** What needs to be done **
All lines of the entries with "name" in them must be listed.
──────── Data for review ────────
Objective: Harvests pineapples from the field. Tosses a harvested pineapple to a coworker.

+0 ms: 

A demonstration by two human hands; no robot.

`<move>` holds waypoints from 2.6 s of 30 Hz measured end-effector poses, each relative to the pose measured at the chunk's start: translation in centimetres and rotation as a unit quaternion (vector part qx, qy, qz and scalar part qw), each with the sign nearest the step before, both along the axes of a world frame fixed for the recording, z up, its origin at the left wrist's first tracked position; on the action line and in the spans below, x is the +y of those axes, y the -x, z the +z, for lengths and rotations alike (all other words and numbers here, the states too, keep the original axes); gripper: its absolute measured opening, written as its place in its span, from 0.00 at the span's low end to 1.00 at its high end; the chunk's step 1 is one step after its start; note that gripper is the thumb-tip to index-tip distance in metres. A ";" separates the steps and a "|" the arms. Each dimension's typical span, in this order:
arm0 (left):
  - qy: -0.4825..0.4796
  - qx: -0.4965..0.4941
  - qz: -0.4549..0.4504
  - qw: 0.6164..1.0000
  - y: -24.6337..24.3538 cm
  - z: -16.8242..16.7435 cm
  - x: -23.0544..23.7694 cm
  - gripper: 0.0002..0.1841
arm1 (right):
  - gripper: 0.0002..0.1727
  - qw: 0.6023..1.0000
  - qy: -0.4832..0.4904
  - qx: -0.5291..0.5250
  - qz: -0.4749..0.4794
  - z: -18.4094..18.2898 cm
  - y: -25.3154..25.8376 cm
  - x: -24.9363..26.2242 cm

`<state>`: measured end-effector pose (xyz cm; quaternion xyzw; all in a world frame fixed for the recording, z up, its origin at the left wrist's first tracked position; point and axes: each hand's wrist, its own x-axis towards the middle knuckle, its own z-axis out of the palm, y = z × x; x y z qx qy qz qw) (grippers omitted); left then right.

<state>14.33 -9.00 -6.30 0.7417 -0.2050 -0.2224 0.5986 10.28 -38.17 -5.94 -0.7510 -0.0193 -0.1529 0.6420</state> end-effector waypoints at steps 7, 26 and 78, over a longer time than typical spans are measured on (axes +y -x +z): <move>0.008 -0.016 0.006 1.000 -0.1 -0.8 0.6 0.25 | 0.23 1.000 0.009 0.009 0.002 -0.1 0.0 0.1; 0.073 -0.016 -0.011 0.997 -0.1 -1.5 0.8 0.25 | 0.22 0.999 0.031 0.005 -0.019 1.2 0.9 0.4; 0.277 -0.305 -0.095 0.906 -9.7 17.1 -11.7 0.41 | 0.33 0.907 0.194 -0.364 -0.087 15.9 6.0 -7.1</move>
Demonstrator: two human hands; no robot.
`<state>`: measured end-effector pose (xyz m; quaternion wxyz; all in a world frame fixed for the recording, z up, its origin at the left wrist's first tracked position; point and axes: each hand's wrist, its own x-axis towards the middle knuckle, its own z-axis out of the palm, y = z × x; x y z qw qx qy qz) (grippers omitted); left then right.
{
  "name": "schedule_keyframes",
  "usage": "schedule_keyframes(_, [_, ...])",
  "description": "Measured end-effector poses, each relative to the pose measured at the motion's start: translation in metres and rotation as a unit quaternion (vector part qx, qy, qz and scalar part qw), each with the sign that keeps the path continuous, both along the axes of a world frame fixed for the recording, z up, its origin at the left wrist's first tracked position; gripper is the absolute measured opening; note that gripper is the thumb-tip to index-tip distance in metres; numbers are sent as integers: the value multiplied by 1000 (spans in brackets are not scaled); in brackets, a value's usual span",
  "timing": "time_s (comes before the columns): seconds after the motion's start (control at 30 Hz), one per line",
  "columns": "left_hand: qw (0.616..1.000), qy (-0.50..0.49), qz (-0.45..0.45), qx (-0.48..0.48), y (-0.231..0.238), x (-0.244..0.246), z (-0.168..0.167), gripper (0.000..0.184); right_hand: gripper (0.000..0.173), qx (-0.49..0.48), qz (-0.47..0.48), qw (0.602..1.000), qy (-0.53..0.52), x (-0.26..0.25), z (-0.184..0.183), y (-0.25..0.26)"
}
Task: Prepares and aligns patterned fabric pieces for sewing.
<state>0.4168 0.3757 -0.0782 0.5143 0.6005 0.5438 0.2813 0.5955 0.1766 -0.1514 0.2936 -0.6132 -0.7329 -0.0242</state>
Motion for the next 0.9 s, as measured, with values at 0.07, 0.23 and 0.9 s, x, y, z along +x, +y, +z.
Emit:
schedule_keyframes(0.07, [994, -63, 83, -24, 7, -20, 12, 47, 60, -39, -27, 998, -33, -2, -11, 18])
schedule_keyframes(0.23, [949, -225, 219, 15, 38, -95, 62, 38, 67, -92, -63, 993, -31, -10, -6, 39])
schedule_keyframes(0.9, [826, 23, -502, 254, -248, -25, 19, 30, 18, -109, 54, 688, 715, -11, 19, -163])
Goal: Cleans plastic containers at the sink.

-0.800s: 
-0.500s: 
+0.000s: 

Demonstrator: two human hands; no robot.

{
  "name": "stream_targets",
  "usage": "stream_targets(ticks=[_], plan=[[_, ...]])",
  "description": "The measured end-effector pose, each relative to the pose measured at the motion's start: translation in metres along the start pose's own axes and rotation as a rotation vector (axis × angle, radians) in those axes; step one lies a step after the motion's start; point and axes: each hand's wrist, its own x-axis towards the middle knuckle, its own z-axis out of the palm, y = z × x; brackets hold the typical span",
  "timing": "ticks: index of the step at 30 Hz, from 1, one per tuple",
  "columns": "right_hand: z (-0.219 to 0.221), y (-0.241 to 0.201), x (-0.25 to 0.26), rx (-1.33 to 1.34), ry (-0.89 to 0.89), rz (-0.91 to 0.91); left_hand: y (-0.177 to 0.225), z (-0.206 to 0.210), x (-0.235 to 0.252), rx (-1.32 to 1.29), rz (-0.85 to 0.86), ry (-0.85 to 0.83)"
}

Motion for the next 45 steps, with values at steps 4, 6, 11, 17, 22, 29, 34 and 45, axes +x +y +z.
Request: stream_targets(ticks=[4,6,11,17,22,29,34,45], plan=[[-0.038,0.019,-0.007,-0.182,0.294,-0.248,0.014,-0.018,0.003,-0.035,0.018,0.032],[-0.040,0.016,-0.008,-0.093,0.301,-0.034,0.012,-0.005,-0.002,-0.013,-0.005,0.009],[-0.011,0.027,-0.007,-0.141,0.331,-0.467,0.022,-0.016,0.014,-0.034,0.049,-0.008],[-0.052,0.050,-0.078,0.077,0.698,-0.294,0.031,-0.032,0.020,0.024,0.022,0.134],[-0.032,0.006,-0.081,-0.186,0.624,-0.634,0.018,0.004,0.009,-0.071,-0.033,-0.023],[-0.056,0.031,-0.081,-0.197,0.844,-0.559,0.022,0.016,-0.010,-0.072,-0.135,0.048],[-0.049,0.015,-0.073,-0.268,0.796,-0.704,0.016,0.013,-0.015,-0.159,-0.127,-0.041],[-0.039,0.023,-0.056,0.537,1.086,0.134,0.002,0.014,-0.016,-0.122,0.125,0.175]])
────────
** Response for this exercise **
  "name": "schedule_keyframes",
  "name": "stream_targets",

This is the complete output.